A Berkeley, California friend’s Facebook post:

given #B117 mutation, masked protection needs to be intensified
I’m doubling down, with cloth on top of N95 (thx Mitt Romney)
Also bought a little neck fan for blowing air – designed to cool off the wearer, when inverted it nudges incoming air away from my mouth
Stacking layers in my SafetyLasagna (which includes vitamin D in the AM, saline spray to line my nasal passages, then these crazy additions)

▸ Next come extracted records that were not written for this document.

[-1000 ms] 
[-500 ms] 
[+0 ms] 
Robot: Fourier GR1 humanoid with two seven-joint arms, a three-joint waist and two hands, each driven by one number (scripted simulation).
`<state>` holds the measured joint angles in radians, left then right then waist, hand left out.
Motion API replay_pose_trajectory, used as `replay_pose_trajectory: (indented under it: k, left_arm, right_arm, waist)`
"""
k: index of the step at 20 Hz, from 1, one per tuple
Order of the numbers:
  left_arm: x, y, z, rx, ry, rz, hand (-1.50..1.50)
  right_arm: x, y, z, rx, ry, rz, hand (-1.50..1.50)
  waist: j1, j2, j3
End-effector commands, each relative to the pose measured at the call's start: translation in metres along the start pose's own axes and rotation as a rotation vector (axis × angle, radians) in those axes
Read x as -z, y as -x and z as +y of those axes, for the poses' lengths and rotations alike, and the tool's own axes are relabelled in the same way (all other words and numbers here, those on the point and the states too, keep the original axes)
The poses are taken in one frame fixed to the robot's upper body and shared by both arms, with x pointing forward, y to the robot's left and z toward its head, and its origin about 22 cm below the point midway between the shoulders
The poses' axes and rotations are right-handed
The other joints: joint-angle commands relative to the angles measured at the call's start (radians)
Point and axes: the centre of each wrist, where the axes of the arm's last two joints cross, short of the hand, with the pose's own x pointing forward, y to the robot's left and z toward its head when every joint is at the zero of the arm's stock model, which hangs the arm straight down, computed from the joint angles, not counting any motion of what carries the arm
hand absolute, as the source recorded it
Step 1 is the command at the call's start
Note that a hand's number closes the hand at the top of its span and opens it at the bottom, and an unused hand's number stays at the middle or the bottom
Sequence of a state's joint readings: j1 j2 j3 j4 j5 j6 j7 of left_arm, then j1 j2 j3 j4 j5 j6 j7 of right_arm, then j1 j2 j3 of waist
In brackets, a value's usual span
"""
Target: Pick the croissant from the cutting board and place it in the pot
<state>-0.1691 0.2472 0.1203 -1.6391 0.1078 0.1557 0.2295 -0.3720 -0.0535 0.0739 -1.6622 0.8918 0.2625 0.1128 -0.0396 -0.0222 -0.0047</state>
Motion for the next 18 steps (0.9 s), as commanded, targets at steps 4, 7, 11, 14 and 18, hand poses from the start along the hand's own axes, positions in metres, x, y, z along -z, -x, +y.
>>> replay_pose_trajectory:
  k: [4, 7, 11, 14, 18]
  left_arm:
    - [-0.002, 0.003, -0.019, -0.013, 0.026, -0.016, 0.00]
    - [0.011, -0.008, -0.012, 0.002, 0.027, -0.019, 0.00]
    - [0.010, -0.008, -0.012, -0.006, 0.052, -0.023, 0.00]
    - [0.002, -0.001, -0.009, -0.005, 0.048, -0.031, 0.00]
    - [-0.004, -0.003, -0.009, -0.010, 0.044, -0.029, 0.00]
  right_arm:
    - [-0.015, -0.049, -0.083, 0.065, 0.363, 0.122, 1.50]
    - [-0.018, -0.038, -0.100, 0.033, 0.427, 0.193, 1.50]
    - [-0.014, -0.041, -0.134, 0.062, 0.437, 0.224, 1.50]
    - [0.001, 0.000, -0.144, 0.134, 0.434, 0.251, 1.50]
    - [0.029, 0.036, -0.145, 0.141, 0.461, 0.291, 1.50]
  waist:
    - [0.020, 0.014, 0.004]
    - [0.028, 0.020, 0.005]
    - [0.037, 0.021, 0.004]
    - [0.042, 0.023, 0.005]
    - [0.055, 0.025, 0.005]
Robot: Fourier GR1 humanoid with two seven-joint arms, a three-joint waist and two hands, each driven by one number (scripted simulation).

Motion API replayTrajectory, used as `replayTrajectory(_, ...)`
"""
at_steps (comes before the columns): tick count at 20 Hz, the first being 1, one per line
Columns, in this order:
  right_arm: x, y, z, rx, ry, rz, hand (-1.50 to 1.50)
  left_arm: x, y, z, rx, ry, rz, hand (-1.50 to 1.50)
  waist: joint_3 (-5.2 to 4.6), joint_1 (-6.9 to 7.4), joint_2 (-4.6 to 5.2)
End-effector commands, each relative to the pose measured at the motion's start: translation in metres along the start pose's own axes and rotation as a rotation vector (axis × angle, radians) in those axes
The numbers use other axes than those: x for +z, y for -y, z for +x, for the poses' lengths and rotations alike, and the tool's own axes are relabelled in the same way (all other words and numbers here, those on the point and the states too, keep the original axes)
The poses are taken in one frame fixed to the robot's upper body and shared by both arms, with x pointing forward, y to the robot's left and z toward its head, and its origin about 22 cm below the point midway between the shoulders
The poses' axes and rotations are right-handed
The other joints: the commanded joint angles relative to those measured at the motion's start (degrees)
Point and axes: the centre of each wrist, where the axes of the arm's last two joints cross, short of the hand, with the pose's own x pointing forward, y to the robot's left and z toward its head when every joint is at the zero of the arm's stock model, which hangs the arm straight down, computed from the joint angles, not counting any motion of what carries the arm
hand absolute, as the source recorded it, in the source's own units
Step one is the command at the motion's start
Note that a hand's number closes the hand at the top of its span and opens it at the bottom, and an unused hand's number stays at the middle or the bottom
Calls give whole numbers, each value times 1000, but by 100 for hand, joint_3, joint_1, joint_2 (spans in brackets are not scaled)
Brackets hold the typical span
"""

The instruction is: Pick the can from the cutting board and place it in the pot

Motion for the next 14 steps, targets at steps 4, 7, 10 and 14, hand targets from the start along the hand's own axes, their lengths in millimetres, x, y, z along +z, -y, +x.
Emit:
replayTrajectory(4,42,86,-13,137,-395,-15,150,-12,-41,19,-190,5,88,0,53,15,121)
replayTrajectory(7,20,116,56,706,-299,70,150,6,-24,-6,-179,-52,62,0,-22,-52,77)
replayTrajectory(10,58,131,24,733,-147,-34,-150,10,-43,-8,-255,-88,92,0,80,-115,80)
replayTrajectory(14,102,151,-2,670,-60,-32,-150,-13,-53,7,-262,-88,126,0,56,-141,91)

Above a photo, cropped for privacy:

Although this inventor is a Dr. just like Dr. Jill Biden, MD, his California friends are not impressed:

My understanding is that fans, while protective for the wearer, actually increase the risk to others by blowing exhaled virus farther. I would steer clear of anyone I saw in public with a fan near their face.

Your fans could harm others if you were unknowingly covid+

I have read that the masks with the valve are not appropriate as a virus barrier, but are intended to prevent dust inhalation–so they let your breath out but prevent particles from coming in. You have an N95 underneath, so not an issue here, but since this is an opportunity for community review of a safety plan, wondering if you have thoughts there. Stay healthy! #SafetyLasagna

We actually do know that fans increase projection of viral particles. If you are wearing a fan, you increase risk of transmission from you to others, but also from others to you, just by stirring up a lot of air near the face.

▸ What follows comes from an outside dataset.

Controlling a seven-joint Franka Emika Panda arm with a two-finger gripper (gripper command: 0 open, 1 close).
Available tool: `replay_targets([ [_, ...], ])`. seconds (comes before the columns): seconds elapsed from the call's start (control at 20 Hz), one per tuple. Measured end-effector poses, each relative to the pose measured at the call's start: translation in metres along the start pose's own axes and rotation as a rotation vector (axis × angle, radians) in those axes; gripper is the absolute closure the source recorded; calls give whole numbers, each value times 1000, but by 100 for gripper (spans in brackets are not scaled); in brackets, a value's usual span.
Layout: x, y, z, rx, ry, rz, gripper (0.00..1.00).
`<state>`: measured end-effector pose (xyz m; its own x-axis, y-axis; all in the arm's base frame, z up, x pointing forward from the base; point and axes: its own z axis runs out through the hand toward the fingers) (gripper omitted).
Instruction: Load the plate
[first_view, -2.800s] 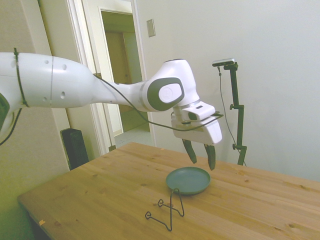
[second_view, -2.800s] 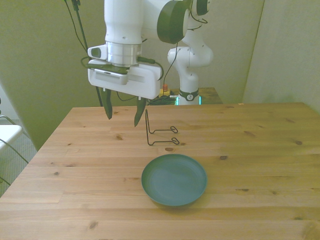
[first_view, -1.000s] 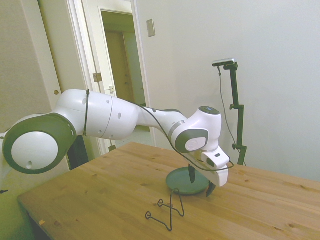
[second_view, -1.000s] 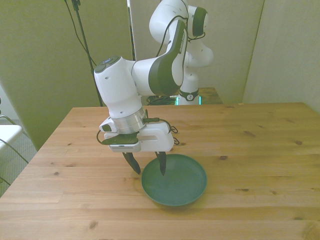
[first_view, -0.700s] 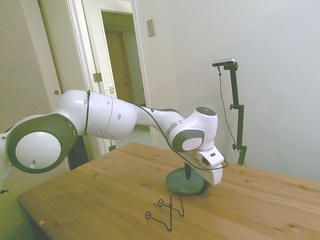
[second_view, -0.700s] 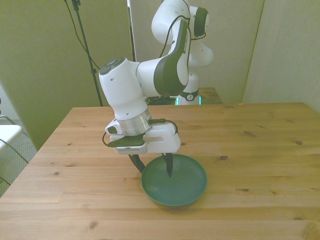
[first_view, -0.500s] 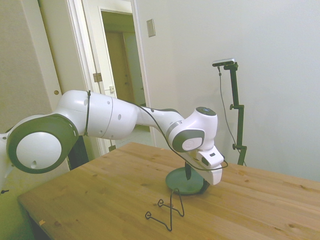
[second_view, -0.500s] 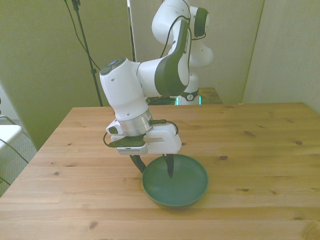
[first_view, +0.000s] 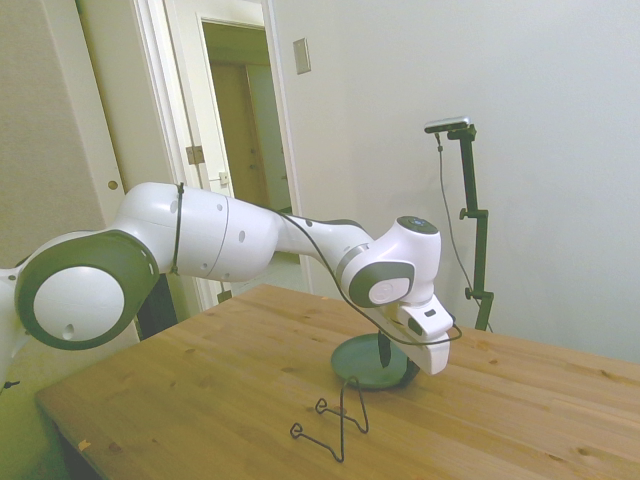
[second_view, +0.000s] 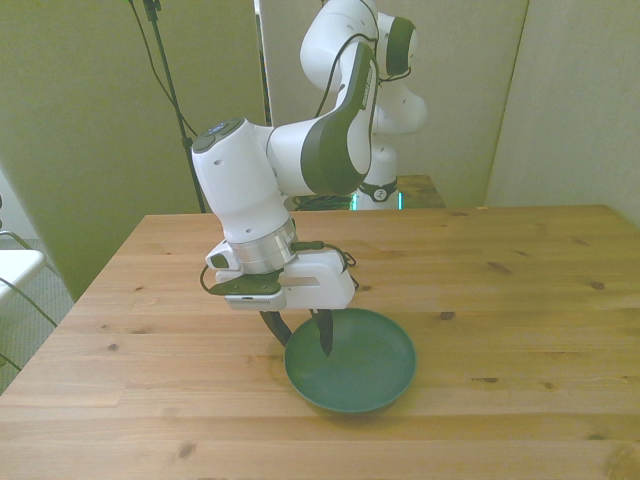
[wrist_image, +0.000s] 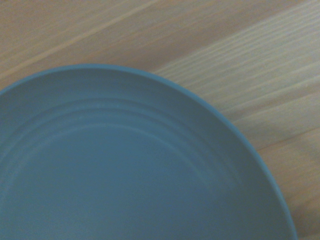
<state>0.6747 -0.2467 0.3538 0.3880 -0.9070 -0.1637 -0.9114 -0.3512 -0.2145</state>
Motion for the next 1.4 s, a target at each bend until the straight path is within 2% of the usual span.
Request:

I told him that I thought it would be simpler to eat real lasagna until his BMI hits 40 and thus get higher priority for the vaccine. A friend from MIT with some mechanical engineering ability:

If he is going to bother at all, which is debatable, he should use a P-100 respirator and NIOSH approved goggles. If you are really that concerned, add a faceshield. Doubling two useless filters ain’t going to do it…. P-100 filters are 167 times more efficient than N-95 (which are 10-20 time better than surgical masks). You need an elastomeric/plastic seal on your face or you aren’t getting to the next level. Some N95s have such seals.

Readers: Who has seen some interesting PPE solutions lately? The LG PuriCare (N95-ish mask with fan assist), announced in August, doesn’t seem to be available in the U.S., but online retailers in Hong Kong show that it is in stock there for HK$1,180 ($150 in the currency that Jesus prefers everyone to use).